City of destination Warsaw

The city have the two enduring points for definition -the Wisla River, running south to north across the Mazovian plains, and the Moscow-Berlin road, stretching across this terrain - and through the city - east to west. Such a location, and four hundred years of capital status, has ensured a history writ large with occupations and uprisings, intrigues and heroism. Warsaw's sufferings, its near-total obliteration in World War II and subsequent resurrection from the ashes, have lodged the city in the National consciousness. Knowledge of Warsaw's rich and often tragic history can transform the city, revealing voices from the past in even the ugliest quarters: a pockmarked wall becomes a precious prewar relic, a housing estate the one-time centre of Europe's largest ghetto, the whole city a living book of modern history. Wending its way north towards Gdansk and the Baltic Sea, the Wisla river divides Warsaw neatly in half: the main sights are located on the western bank, the eastern consists predominantly of residential and business districts. Marking the northern end of the city center, the busy Stare Miasto (Old Town) provides the historic focal point.

West of the Stare Miasto, in the Muranaw and Miraw districts, is the former ghetto area, where the Nozyck Synagogue and the ul. Okopowa cemetery bears poignant testimony to the lost Jewish population. South from the Stare Miasto lies Sradmiescie , the city's commercial center, its skyline dominated by the Palac Kultury i NaUK (Palace of Culture), Stalin's permanent legacy to the citizens of Warsaw.
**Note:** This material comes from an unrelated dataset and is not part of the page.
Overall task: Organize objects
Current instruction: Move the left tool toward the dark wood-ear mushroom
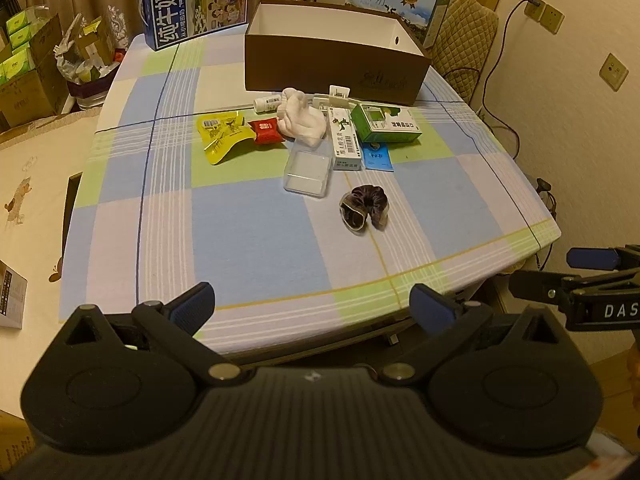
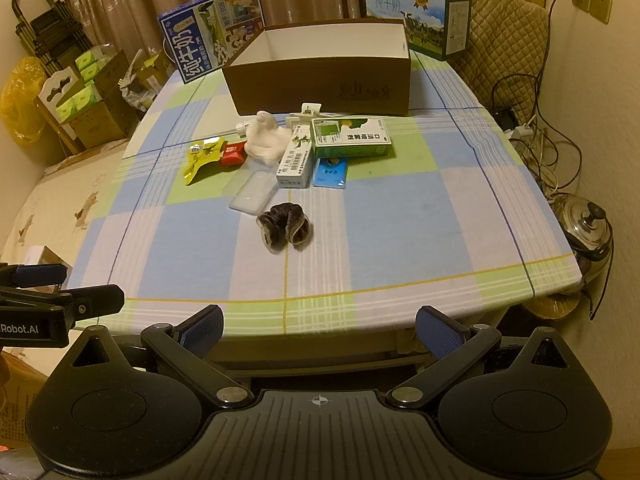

Warsaw is a much livelier and more cosmopolitan place than its given credit for in the West. It is a little-known fact, for instance, that there are up to thirty thousand Americans living in WarsawFor those arriving without personal connections or contacts, Warsaw can seem forbidding, with much of the place still shutting down within a few hours of darkness, but Varsovians are generous and highly hospitable people.